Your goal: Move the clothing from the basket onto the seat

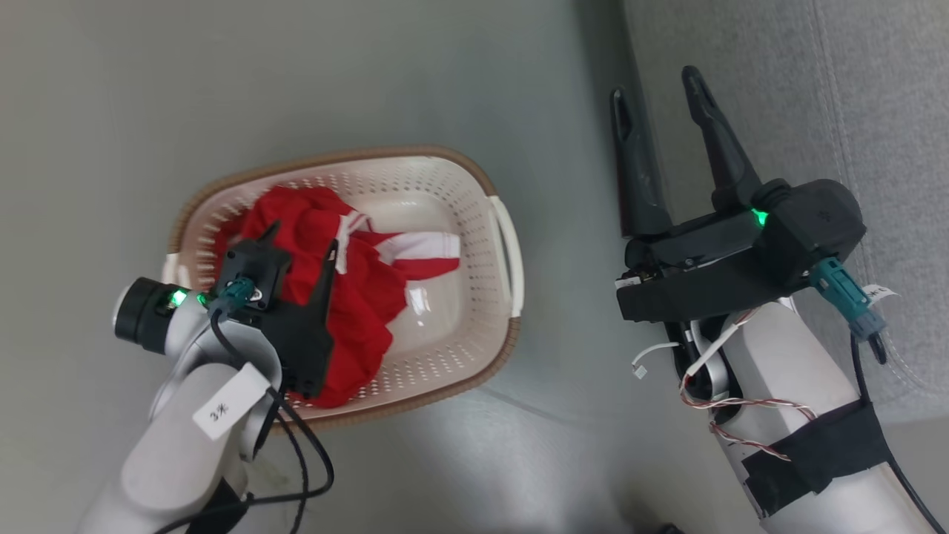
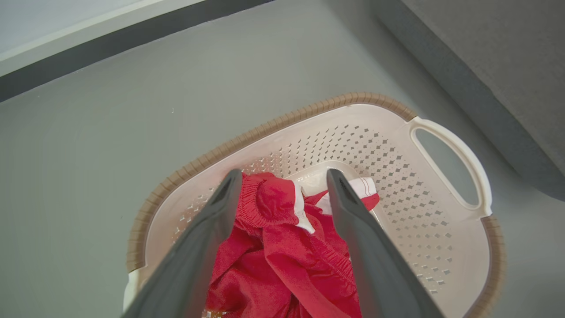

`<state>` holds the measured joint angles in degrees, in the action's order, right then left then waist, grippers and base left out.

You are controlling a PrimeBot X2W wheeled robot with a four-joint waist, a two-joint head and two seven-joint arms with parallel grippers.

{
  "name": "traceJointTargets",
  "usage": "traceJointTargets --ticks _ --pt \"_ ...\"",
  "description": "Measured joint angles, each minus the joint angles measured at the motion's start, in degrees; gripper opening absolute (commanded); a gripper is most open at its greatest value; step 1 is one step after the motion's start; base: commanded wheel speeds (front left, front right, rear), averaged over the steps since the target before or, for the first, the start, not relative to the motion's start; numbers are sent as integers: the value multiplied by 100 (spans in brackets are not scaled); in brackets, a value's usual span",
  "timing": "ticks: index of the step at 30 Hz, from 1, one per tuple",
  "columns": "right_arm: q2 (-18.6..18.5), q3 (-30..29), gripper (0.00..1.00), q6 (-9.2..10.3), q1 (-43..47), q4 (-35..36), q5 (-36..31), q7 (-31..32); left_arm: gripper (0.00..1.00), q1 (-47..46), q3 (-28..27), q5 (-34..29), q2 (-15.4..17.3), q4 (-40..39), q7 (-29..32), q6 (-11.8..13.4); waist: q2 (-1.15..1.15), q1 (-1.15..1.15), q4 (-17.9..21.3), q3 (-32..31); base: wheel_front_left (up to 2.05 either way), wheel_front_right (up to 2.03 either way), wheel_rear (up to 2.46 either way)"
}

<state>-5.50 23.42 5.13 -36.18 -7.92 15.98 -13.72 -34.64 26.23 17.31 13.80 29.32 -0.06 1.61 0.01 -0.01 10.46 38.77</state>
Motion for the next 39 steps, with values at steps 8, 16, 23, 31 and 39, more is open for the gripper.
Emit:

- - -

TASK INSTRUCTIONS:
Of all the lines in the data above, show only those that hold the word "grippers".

REPLY TO THE EXERCISE:
`<state>` holds the measured joint angles in degrees, in the action's order, right then left then waist, grippers and base left out.
You are controlling a PrimeBot X2W wheeled robot with a four-joint waist, a two-joint head and two seven-joint arms with parallel grippers.

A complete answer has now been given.